• [Exercise description]: Can you transcribe the data exactly? Leave the pictures out.

• [Source material]:
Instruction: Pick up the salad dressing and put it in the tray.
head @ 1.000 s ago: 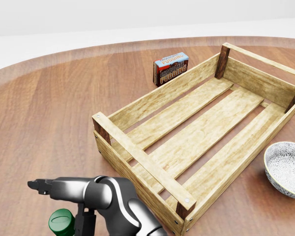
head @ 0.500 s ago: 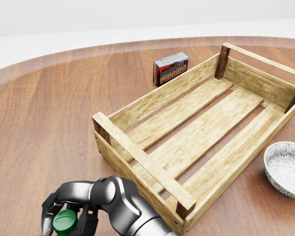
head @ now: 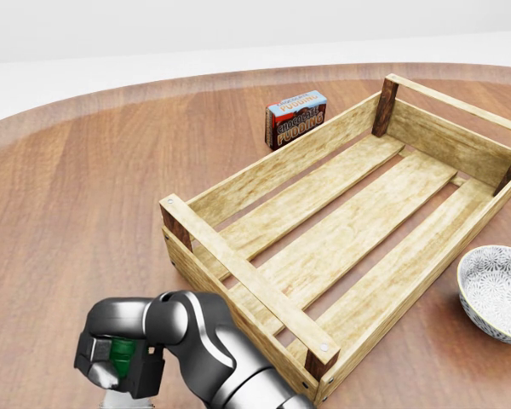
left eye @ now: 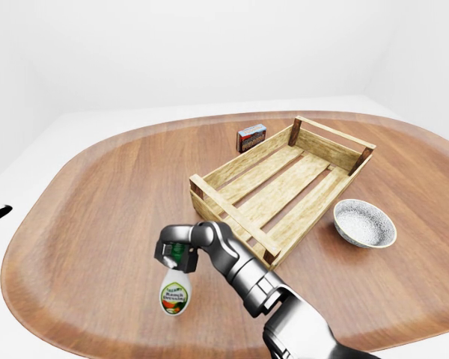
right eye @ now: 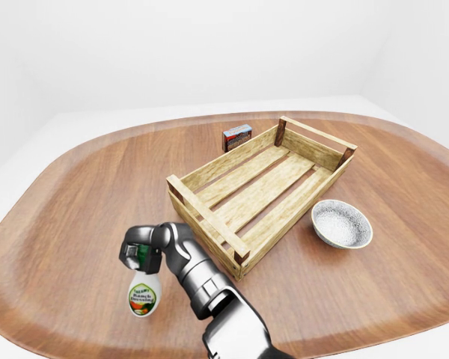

• [Solution below]:
Instruction: Pick up the salad dressing and put it in the tray.
head @ 1.000 s ago: 
head @ 0.500 s ago: 
head @ now: 
left eye @ now: 
right eye @ now: 

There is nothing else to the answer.